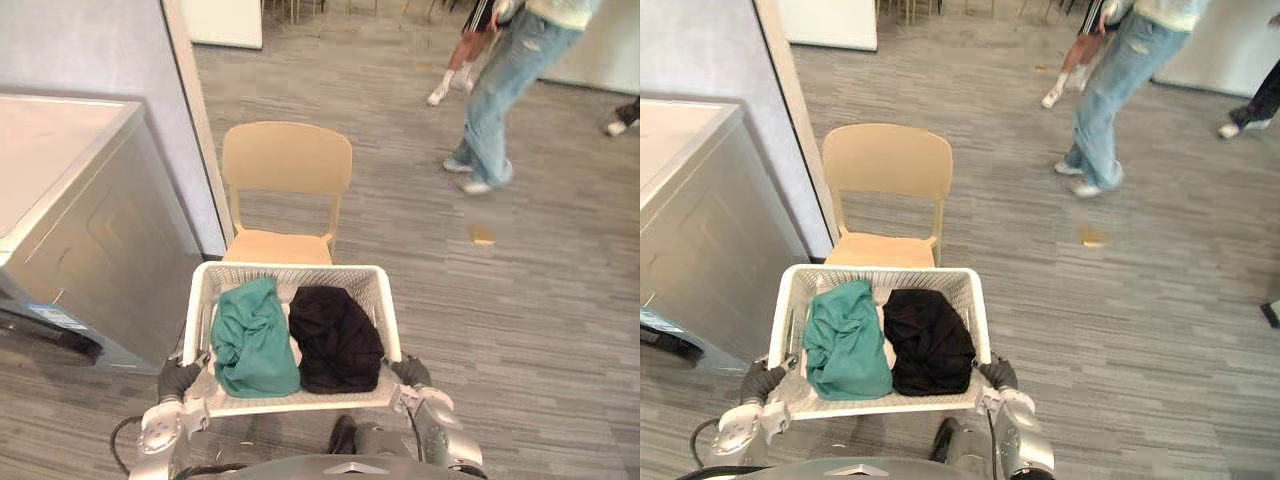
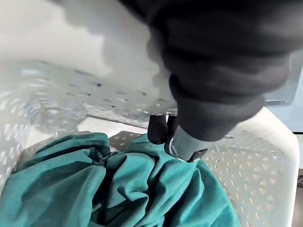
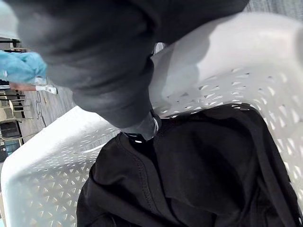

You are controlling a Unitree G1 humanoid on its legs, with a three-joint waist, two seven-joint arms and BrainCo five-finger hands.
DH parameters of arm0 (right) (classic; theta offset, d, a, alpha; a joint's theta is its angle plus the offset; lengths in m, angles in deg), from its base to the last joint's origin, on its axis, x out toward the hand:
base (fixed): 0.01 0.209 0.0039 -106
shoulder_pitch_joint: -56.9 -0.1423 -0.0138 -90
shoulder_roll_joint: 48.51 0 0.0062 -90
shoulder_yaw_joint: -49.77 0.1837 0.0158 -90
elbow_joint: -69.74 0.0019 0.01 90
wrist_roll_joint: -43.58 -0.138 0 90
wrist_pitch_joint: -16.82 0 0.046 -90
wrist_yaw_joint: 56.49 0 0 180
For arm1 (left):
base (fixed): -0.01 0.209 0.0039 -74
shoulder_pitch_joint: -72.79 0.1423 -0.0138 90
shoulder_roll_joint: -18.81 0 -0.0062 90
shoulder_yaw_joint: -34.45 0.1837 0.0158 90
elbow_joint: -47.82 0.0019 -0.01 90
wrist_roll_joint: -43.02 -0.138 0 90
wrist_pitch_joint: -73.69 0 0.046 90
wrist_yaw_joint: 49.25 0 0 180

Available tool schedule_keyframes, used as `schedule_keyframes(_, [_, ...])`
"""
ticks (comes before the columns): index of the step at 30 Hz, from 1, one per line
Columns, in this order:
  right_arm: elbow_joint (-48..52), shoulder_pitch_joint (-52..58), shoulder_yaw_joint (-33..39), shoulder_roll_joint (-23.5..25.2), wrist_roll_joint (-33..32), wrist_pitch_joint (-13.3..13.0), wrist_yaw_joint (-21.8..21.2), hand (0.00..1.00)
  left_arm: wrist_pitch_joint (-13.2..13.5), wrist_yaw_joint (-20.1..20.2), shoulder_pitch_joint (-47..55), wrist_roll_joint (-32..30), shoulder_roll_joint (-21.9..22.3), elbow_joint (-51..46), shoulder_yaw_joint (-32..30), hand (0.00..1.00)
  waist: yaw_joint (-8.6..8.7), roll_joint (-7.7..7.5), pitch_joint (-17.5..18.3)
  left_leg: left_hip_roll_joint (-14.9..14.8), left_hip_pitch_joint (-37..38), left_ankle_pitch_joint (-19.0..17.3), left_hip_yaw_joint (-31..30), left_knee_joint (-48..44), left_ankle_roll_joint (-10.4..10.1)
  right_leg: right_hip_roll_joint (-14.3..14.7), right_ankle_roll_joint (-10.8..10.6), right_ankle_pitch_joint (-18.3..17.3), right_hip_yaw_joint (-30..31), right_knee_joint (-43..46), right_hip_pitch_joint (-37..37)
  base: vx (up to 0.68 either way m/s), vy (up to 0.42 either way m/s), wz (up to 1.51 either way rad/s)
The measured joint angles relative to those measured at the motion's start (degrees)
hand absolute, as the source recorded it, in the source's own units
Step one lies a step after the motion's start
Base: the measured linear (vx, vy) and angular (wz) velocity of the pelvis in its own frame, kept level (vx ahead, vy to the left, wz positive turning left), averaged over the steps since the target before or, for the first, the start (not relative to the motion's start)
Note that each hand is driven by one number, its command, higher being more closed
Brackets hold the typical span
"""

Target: Pick up the laundry basket with both hands and put the clothes into the washing machine.

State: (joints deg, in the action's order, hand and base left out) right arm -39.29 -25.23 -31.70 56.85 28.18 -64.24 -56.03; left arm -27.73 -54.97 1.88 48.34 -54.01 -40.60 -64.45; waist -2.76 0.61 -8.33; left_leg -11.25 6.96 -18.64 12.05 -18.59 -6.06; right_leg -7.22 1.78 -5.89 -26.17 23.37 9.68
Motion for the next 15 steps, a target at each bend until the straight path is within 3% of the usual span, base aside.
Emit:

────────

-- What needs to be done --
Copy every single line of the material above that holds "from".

-- Result --
DH parameters of arm0 (right) (classic; theta offset, d, a, alpha; a joint's theta is its angle plus the offset; lengths in m, angles in deg), from its base to the last joint's origin, on its axis, x out toward the hand:
ticks (comes before the columns): index of the step at 30 Hz, from 1, one per line

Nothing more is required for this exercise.